* [EXERCISE AIM]:
Write out the listing below without alteration, omitting its pictures.

* [DATA BELOW]:
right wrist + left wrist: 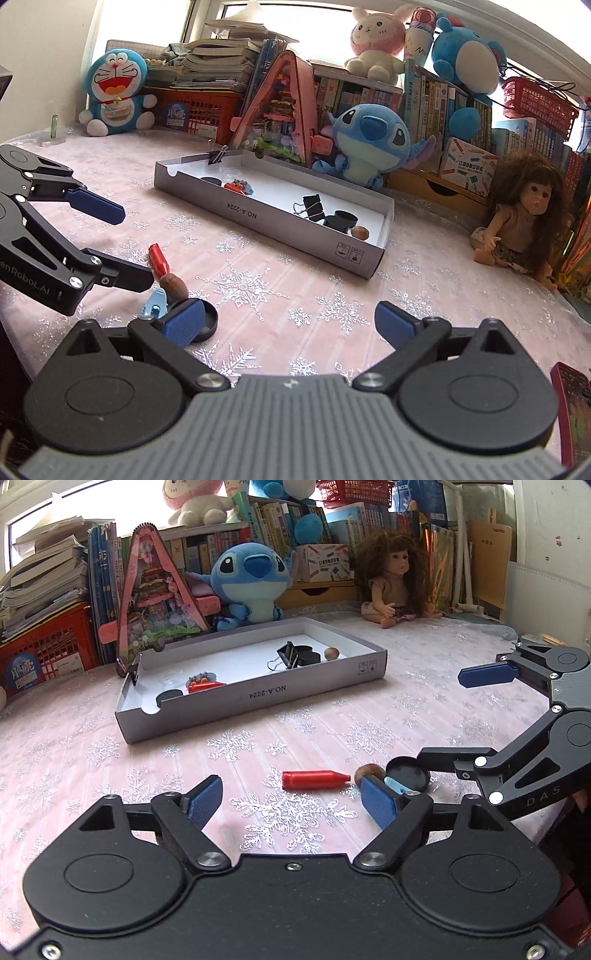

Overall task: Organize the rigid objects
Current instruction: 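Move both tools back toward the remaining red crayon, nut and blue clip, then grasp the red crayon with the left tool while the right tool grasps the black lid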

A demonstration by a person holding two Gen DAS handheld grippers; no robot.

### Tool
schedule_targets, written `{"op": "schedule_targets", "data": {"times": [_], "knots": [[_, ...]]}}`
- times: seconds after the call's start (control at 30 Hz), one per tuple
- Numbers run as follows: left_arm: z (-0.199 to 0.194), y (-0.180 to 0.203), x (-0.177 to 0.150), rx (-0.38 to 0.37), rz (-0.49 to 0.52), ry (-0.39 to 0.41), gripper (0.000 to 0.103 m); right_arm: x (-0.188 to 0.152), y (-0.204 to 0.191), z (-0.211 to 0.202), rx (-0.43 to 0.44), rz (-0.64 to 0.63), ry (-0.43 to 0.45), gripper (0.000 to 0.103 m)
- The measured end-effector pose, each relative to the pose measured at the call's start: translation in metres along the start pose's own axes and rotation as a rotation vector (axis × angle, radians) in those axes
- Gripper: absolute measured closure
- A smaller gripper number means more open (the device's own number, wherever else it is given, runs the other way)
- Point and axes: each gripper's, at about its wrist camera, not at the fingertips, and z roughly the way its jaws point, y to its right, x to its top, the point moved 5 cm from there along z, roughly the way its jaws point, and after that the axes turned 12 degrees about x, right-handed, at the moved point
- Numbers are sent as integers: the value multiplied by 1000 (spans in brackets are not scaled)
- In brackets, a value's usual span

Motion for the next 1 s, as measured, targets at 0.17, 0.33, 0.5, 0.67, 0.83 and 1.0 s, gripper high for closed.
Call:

* [EXERCISE SOLUTION]:
right wrist + left wrist: 

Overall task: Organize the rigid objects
Current instruction: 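Move both tools back toward the remaining red crayon, nut and blue clip, then grasp the red crayon with the left tool while the right tool grasps the black lid
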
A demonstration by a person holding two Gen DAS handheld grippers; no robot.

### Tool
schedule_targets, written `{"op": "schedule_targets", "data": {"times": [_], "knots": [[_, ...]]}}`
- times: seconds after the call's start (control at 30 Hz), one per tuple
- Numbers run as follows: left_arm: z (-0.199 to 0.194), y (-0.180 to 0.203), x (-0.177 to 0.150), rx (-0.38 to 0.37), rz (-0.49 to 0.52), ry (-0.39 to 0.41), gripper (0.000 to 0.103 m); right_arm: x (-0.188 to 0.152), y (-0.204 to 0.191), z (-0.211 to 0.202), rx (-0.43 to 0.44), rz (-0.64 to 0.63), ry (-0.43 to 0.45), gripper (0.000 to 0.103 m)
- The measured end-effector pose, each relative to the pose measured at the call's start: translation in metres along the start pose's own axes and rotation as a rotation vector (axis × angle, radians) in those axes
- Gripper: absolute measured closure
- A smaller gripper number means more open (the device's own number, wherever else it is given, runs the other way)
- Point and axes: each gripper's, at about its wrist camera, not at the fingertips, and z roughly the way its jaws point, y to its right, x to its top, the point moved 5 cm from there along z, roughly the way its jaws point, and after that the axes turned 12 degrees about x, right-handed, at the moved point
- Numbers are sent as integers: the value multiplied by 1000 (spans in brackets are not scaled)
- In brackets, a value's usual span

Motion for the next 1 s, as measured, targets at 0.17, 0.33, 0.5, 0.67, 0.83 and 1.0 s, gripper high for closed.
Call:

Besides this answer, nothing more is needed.